Your assignment: Print, exactly as they appear in the listing below, the lines from the line with "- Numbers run" to the line with "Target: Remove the", with both end lines kept.

== Segment start ==

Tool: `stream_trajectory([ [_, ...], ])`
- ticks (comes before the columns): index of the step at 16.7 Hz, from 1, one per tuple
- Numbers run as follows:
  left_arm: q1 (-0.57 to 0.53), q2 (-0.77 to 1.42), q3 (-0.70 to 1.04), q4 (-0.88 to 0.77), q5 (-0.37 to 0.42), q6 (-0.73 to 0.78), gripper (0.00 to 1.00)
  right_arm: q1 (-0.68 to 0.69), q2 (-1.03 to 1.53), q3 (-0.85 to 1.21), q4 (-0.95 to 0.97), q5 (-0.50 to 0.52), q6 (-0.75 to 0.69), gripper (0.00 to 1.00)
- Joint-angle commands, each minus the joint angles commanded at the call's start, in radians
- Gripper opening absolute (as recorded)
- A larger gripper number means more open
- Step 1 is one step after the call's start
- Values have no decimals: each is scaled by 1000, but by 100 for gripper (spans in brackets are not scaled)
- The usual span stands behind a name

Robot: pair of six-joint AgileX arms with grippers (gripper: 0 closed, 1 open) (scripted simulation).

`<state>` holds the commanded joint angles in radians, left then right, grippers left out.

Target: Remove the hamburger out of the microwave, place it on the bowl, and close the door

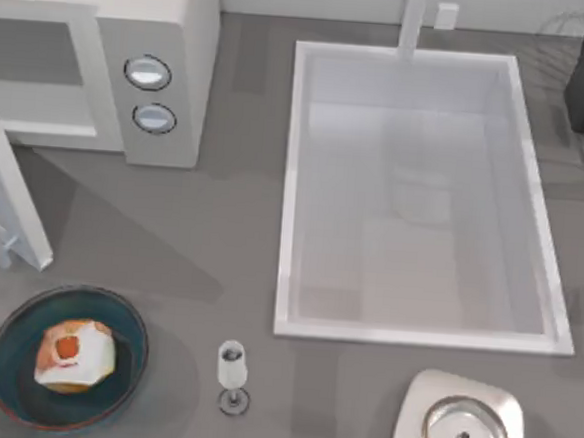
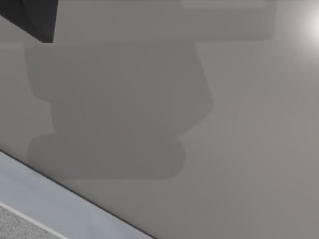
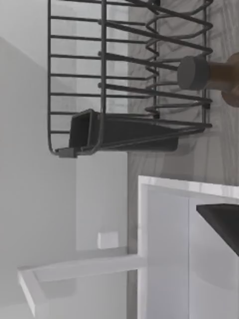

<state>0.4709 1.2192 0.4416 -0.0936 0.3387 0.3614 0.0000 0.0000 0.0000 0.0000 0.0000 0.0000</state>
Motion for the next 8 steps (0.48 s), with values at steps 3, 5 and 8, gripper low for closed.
stream_trajectory([
  [3, -166, -59, -37, 6, -101, -115, 0, 0, 0, 0, 0, 0, 0, 100],
  [5, -280, -102, -63, 11, -171, -195, 0, 0, 0, 0, 0, 0, 0, 100],
  [8, -383, -153, -94, 16, -250, -285, 0, 0, 0, 0, 0, 0, 0, 100],
])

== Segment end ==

Result:
- Numbers run as follows:
  left_arm: q1 (-0.57 to 0.53), q2 (-0.77 to 1.42), q3 (-0.70 to 1.04), q4 (-0.88 to 0.77), q5 (-0.37 to 0.42), q6 (-0.73 to 0.78), gripper (0.00 to 1.00)
  right_arm: q1 (-0.68 to 0.69), q2 (-1.03 to 1.53), q3 (-0.85 to 1.21), q4 (-0.95 to 0.97), q5 (-0.50 to 0.52), q6 (-0.75 to 0.69), gripper (0.00 to 1.00)
- Joint-angle commands, each minus the joint angles commanded at the call's start, in radians
- Gripper opening absolute (as recorded)
- A larger gripper number means more open
- Step 1 is one step after the call's start
- Values have no decimals: each is scaled by 1000, but by 100 for gripper (spans in brackets are not scaled)
- The usual span stands behind a name

Robot: pair of six-joint AgileX arms with grippers (gripper: 0 closed, 1 open) (scripted simulation).

`<state>` holds the commanded joint angles in radians, left then right, grippers left out.

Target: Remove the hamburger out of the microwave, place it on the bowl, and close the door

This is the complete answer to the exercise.